IR magazine's research to select its award-winners
This is the eighth year that Investor Relations magazine has polled London's financial community to select the cream of the crop in UK investor relations. And, my, what a change in the function over that period.
Here's one comment from an analyst interviewed in our research to find the winners, the sort of comment you would have been hard-pressed to get anyone to make back in 1990 when we started the awards: 'It's usually a source of comfort when we find an IR function within a company. It provides an instant point of reference.'
The improvement - and recognition - of the IR function in the UK is there for all to see. Those readers able to flick back through the research reports of years gone by will note the significant change in the financial community's attitude toward investor relations officers. Where once scorn was poured, now analysts and fund managers are keen to praise when praise is due.
But that doesn't mean that investor relations officers at UK companies can rest on their laurels; it doesn't mean that the UK will automatically lead the field in European investor relations for ever. Pressurized by investors, many continental European companies are playing (or have played) catch-up. And fast.

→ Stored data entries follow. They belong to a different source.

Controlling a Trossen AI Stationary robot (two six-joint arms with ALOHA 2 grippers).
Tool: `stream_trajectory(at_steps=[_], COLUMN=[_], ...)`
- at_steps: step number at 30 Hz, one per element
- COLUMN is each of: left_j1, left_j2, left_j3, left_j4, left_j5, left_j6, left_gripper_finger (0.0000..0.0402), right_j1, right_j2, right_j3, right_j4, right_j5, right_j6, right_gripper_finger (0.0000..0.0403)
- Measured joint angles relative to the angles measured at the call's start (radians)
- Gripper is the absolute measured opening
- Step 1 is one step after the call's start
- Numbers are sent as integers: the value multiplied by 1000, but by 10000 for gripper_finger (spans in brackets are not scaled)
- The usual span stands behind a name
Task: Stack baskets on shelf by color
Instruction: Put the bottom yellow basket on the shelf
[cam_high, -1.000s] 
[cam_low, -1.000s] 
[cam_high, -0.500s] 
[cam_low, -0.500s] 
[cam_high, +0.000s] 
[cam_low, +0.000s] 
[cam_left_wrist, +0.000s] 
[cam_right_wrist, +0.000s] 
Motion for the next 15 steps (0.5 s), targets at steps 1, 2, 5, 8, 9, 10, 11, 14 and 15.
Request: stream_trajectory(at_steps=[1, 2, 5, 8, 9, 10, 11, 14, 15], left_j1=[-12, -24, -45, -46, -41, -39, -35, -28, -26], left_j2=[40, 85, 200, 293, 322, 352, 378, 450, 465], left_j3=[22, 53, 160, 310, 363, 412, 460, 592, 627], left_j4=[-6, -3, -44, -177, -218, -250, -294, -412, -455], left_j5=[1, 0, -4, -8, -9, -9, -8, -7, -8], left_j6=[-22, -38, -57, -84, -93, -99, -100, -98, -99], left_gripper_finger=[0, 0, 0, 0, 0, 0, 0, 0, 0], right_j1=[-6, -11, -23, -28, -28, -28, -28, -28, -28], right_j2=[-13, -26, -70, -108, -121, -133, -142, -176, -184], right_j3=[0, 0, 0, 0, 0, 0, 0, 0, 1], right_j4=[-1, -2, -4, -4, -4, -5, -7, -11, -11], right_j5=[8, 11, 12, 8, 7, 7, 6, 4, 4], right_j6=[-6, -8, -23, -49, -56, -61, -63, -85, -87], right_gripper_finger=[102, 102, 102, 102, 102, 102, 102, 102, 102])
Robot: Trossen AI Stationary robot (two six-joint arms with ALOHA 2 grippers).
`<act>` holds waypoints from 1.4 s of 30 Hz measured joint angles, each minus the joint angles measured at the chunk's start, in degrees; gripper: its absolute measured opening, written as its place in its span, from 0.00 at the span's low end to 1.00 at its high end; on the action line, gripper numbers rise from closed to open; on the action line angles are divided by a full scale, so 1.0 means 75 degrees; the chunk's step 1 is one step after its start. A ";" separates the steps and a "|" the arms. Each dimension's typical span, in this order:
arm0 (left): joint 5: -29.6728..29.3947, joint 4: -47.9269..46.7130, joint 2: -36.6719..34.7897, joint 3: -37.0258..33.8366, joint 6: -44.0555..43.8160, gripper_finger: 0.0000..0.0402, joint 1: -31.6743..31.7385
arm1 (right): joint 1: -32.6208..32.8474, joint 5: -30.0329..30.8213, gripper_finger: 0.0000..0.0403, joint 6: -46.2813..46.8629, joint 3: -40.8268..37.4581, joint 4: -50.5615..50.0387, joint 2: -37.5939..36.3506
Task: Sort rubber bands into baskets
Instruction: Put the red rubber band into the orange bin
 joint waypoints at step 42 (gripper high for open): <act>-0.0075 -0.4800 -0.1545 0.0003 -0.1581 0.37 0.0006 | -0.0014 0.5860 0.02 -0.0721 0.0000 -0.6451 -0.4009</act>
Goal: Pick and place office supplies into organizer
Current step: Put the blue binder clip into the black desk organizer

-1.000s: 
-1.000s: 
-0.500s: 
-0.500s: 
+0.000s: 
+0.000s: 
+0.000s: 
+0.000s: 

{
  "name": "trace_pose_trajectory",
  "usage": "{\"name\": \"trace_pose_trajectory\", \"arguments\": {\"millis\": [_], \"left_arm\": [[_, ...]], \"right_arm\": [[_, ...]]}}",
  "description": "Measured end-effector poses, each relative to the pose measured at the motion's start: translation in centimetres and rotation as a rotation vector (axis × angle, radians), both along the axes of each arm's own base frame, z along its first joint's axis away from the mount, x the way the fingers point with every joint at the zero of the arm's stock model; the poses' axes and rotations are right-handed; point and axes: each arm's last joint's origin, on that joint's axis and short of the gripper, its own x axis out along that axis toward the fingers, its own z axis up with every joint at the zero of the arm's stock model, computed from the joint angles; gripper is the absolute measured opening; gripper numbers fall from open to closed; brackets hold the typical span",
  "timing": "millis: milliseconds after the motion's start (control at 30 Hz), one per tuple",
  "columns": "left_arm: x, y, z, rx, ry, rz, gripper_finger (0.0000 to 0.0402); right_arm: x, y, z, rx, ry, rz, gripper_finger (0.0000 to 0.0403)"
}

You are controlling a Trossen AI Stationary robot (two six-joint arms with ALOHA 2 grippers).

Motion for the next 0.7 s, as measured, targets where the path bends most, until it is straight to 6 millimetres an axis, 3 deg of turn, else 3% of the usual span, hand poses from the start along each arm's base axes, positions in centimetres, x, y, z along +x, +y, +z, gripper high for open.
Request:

Some UK companies, many of our award-winners among them, seem to have realized that point and are looking onward and outward, developing innovative ways of improving their financial communications programs. Others, as detailed in this issue's Register pages, are being a tad introspective, a little bit relaxed, in particular about the growing competition for equity capital from mainland Europe.
The cover story in this issue looks at some of the forces that might impact UK companies when the euro arrives on the Continent next year. Many questions remain unanswered in this field, but one thing is for certain: it will have an immediate impact on UK investor relations and fund management even though the country remains outside the initial implementation phase of the single currency. Not enough IR officers in the UK seem to appreciate this fact.
UK IROs filing out of the London Hilton after this year's awards may wish to ponder why the financial community chose certain companies as winners. One clear message from the research report is that these companies anticipate and prepare for questions which may be thrown at them. UK companies will find big questions about the euro cropping up in the coming months. They cannot afford not to have the answers.